Reputation: 618
I have a 5 columns, c1, c2, c3, c4, c5
in source table (MySQL). I exported the table and added in S3 like:
s3://data/table_name/YYYYMMDD/table_nameYYYYMMDDHHMMSS.csv
And I exported the data for the 3 months of data.
In later stages, two new columns say c6
and c7
added. Now the exported files in s3://data/table_name/YYYYMMDD/table_nameYYYYMMDDHHMMSS.csv
will have 7 columns
And there is a chance that c4
column is being removed as well. So the exported files will have 6 columns, i.e. c1, c2, c3, c5, c6, c7
How the external table can be modelled to adapt these changes?
Upvotes: 2
Views: 2580
Reputation: 4354
Actually, if you use redshift spectrum / athena you may be OK!
Adding columns - is fine - just run the glue crawler and the new column will be available
deleting columns - is fine - the deleted columns will just appear as nulls
You cannot change a definition of a column.
I definitely recommend - if you can - to convert to parquet and to explore using partitions for your data.

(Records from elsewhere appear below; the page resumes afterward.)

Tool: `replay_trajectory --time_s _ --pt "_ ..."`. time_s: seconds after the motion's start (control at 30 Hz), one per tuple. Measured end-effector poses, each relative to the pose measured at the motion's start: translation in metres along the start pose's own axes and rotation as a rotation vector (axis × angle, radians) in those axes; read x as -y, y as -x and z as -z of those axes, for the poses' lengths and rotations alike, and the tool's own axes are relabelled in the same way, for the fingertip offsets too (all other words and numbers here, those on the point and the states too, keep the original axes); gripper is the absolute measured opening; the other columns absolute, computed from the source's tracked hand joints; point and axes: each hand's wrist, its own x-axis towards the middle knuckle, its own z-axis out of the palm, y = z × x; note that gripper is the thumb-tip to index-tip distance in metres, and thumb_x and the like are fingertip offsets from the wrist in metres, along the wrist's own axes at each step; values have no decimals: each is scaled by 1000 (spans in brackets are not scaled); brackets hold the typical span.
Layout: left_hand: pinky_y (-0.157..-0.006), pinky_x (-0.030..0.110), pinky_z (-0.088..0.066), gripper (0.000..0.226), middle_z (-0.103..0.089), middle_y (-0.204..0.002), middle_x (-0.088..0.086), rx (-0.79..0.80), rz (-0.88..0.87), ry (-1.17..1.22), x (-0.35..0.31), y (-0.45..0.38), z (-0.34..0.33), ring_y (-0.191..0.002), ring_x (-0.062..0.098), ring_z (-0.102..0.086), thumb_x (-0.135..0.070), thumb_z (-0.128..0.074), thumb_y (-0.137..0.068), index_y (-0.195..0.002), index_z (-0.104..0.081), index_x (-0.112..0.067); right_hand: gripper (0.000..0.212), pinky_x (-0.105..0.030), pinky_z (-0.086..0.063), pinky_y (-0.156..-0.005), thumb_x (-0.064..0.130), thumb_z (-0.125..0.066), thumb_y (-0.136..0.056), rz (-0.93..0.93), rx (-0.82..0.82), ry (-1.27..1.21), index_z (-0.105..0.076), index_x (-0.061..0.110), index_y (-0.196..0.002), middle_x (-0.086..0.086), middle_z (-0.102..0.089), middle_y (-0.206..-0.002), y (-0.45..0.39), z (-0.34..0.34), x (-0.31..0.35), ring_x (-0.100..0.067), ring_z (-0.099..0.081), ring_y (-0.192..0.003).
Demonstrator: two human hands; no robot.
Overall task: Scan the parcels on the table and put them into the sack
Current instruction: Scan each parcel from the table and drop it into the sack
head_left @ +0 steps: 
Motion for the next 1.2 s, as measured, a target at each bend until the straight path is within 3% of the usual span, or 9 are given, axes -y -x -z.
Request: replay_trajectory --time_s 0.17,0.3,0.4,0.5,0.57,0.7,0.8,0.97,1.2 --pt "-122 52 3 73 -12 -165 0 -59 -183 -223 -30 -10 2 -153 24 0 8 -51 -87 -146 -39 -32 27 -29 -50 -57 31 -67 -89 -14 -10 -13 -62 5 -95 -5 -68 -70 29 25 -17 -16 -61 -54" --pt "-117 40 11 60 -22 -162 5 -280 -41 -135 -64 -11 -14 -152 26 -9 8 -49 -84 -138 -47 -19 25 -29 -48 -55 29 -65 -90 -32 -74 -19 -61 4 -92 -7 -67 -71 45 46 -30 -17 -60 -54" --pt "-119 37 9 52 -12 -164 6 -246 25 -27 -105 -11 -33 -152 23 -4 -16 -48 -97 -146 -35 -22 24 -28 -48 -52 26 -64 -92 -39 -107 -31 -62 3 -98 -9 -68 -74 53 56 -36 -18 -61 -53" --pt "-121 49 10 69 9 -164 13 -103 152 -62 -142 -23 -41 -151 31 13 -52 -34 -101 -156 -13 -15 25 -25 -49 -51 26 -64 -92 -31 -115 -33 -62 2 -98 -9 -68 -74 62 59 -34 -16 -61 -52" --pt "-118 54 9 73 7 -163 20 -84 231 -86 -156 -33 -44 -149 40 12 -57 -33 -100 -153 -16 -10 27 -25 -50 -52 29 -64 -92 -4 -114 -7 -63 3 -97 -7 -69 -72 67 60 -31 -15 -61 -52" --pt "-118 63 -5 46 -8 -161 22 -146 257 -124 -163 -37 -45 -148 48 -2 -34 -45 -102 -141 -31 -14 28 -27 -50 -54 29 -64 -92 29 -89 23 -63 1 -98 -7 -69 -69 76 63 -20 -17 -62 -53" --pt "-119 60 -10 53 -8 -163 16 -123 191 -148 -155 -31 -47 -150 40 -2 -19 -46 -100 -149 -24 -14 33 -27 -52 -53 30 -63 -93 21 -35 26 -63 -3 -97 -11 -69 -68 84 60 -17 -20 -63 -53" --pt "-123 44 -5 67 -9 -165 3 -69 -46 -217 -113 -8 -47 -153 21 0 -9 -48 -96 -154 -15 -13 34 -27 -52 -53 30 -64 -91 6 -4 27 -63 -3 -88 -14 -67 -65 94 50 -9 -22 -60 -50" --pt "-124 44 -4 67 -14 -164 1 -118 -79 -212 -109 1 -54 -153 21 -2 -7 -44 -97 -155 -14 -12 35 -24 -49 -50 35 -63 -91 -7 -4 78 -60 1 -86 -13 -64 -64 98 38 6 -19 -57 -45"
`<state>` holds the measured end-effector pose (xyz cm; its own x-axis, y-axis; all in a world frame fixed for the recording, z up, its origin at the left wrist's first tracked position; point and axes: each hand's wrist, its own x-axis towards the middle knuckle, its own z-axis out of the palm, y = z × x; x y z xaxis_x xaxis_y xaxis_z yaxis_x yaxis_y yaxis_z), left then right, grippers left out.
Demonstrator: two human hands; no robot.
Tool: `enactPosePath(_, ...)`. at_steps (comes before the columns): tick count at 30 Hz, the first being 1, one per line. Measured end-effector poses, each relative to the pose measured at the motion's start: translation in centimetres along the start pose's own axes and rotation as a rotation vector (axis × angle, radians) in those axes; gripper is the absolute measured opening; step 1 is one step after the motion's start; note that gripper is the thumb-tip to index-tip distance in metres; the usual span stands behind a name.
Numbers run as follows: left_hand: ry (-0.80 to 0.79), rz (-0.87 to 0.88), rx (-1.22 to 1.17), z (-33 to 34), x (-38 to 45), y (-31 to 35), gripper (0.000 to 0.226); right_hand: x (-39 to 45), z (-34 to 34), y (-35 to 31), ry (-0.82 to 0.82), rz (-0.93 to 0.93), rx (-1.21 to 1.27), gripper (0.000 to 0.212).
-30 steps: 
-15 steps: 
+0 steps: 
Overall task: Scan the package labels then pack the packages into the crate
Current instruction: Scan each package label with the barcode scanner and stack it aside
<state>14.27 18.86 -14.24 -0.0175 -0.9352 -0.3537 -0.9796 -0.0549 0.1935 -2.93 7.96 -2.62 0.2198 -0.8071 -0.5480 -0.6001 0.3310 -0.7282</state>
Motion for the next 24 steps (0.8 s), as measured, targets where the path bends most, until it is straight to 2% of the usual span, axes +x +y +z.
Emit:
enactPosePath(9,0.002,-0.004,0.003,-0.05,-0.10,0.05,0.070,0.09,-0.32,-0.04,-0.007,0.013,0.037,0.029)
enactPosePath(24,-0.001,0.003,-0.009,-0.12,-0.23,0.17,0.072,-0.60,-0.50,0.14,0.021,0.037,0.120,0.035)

Also, I recommend that you try it out - add the data one change at a time - re-run the glue crawler as necessary - and use athena to make sure all is ok.
Upvotes: 2
Reputation: 3465
You will need multiple external tables.
Since there is data drift, I think you should create separate tables for each column combinations you have and create a view (with union all
) on top them to display data.
So you'll have
table 1 : columns : c1, c2, c3, c4, c5
table 2 : columns : c1, c2, c3, c4, c5, c6, c7
table 3 : columns : c1, c2, c3, c5, c6, c7
view as
select c1, c2, c3, c4, c5, '' c6, '' c7 from table1 union all
select c1, c2, c3, c4, c5, c6, c7 from table2 union all
select c1, c2, c3, '' c4, c5, c6, c7 from table3
If there is another combination comes up you need to create a 4th table and update your view definition.
Upvotes: 1